ADCIT vs Star Cruise India Travel Services ( Mumbai)( Trib). www.itatonline.org.
S. 9(1) (Vii).Income deemed to accrue or arise in India- Fees for technical  services.
Income received by a  US company , by way of fees for technical services  could not be deemed to have accrued or arisen in India as the services under the agreement were not rendered with in India even though services received from it  may have been utilized by the Indian company in India.( Asst year 1991-92).
Grasim Industries Ltd & Ors v CIT ( 2011) 58  DTR 47 / 242 CTR 166( Bom) (High Court).
S.9(1)(vii): Income deemed to accrue or arise in India- Deduction of tax at source- Payment to non resident- Training its personnel-Fees for technical service- Income deemed to accrue or arise in India. ( S, 40 (a) )(i),195. )
 Assessee company during relevant assessment year  made payment to non resident party for training its personnel or customers to explain proposed buyers salient features of products imported  by assessee in India and to impart training to customers to use equipment . The payment made could not be said to be fees for technical services and  not liable for deduction of tax at source. ( Asst Year 2007-08).
Asst CIT v PCI Ltd ( 2011) 46 SOT 183 ( Delhi ) (Trib).     
S. 10 (22):Educational Institution- Purpose of profit. ( S. 11 (1)(a) , 13( 1) (c ), 13 (3).

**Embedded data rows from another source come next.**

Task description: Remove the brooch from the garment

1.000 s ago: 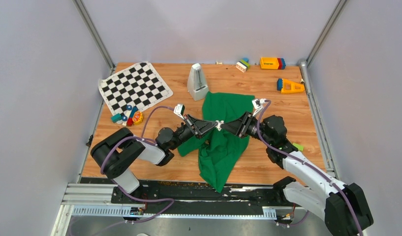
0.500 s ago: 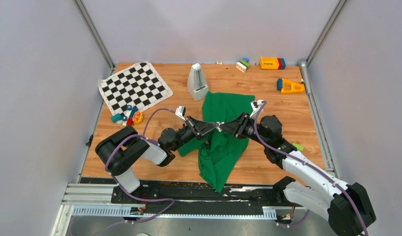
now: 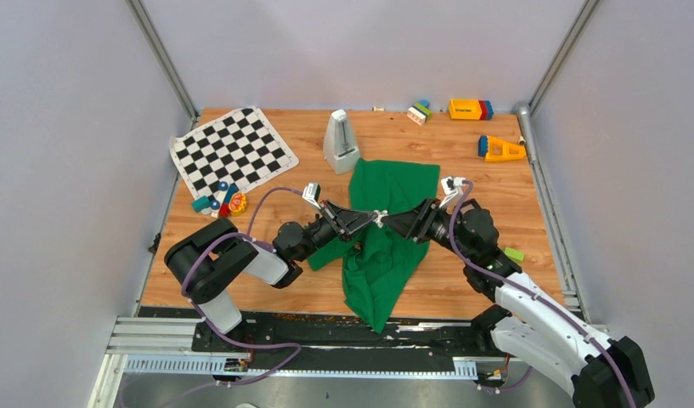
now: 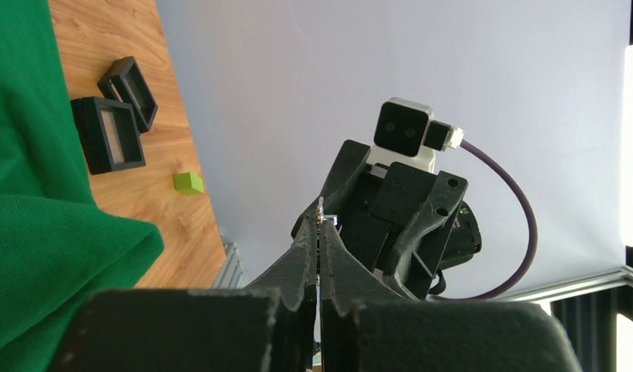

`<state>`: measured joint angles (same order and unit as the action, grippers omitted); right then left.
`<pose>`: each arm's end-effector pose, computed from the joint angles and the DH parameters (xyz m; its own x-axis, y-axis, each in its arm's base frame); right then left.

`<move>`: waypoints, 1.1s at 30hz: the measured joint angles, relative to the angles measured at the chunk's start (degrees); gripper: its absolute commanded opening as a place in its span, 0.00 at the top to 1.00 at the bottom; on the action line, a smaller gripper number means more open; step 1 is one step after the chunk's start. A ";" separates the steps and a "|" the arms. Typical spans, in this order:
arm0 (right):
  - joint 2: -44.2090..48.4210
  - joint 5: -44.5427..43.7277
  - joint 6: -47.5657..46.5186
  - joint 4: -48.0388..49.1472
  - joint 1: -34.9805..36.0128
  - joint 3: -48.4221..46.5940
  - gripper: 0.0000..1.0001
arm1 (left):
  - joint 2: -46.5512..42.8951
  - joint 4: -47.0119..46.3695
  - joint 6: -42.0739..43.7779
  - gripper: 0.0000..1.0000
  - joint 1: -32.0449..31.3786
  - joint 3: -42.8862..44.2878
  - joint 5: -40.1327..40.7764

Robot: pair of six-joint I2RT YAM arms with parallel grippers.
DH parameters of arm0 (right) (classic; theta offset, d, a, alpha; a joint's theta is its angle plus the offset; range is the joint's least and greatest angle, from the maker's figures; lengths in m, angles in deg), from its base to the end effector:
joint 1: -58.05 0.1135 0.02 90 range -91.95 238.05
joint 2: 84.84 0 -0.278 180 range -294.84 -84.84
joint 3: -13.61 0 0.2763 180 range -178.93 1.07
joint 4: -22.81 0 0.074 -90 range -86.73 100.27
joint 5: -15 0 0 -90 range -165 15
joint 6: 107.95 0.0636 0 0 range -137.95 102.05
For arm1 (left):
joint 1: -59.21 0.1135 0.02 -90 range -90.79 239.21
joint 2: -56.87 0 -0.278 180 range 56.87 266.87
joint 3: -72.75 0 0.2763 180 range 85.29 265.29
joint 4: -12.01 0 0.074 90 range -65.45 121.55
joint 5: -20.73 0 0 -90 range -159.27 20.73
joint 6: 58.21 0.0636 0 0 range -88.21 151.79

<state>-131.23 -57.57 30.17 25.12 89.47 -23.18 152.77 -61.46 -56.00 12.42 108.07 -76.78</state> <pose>0.1900 0.1384 0.2516 -0.6314 0.4467 -0.6339 -0.4207 0.4894 0.7639 0.2116 -0.2374 0.1799 -0.8033 -0.5918 -0.0667 0.1839 -0.1399 -0.9730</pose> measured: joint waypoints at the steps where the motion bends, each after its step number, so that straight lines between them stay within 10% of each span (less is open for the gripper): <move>1: -0.48 1.44 -0.20 0.68 0.00 0.13 0.46 | 0.00 0.00 0.00 1.00 0.00 0.00 -0.09; 33: -7.98 2.19 2.58 -2.84 0.02 -3.54 0.73 | 0.00 0.57 2.12 1.00 -0.50 0.28 -0.55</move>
<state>-139.21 -55.38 32.74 22.28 89.49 -26.72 152.77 -60.90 -53.88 11.92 108.36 -77.32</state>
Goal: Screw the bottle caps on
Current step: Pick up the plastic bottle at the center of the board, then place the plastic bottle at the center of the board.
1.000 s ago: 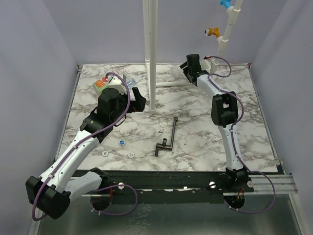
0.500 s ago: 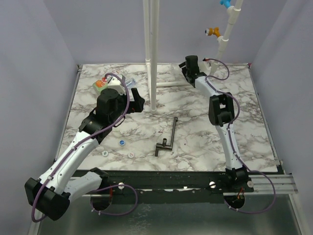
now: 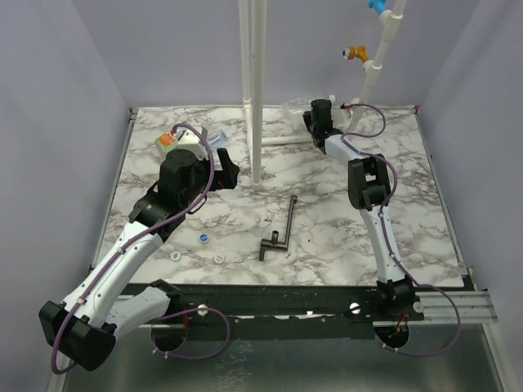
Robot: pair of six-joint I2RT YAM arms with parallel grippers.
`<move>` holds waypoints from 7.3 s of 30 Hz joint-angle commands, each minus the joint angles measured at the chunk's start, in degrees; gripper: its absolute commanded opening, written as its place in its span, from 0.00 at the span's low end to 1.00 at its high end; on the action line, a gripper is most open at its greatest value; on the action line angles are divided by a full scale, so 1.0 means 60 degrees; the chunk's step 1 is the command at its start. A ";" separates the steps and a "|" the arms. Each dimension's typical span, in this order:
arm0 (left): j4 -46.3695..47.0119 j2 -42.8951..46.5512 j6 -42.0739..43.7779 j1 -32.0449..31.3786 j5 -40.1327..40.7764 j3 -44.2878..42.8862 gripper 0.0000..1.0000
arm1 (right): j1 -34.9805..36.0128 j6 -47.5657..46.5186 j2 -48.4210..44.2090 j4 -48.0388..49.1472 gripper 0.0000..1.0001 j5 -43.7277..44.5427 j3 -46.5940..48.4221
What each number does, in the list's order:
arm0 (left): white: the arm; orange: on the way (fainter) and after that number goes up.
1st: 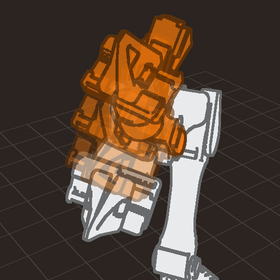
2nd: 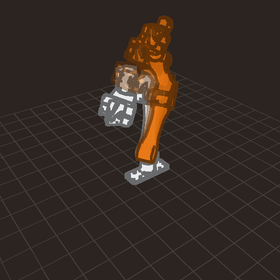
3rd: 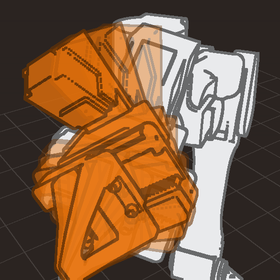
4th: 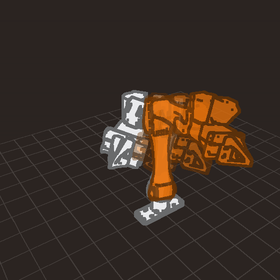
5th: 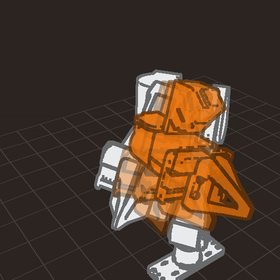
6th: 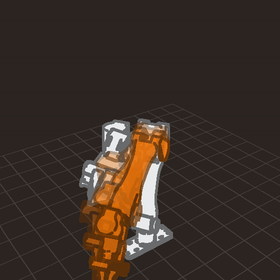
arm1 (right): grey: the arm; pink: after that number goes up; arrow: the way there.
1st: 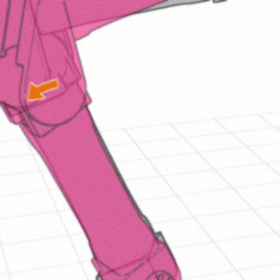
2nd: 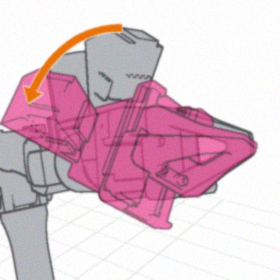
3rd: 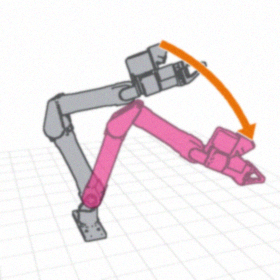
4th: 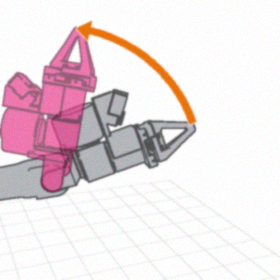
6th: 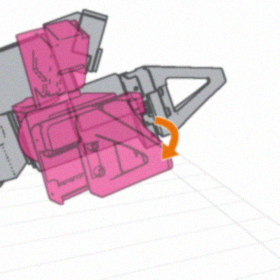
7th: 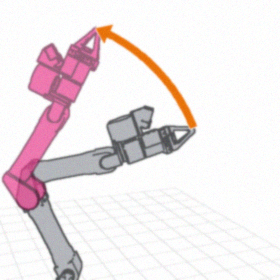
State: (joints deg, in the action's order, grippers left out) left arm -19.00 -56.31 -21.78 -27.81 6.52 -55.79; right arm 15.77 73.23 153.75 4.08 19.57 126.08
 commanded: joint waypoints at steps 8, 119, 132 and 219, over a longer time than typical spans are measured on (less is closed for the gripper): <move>-0.0085 0.0171 0.0113 0.0072 0.0255 -0.0014 0.99 | -0.0064 -0.1159 -0.1124 0.1836 0.00 -0.0560 -0.2428; -0.0153 0.0141 0.0261 0.0109 -0.0684 0.0017 0.99 | 0.1273 -0.9502 -0.8526 0.7805 0.00 -0.2004 -1.1749; 0.0118 0.0364 0.0447 0.0111 -0.0673 0.0318 0.99 | 0.1297 -1.2960 -0.8223 1.3904 0.00 0.1612 -1.5478; -0.0121 0.0873 0.0759 0.0110 -0.0487 0.0311 0.99 | 0.0140 -1.2587 -0.6925 1.1992 0.62 -0.1169 -1.4340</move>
State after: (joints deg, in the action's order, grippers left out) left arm -19.44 -51.86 -17.74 -27.44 3.70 -54.39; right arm 16.71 -2.94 114.52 74.02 13.02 40.97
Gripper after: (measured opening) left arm 0.986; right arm 0.598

Exemption under section 10 (22) is available only if the assessee is running an educational institution solely for educational purposes and not for purposes of profit : Exemption under section 10 (22) is not allowable to the assessee as its objects include establishing small –scale industries of all kind and to aid and assist the poor , the grief –stricken ,the destitute , and persons and animals suffering from calamities.( Asst years 1983-84 to 1985-86).
CIT v Gurukul  Ghatkeswar Trust ( 2011) 58 DTR 122 ( AP) (High Court).  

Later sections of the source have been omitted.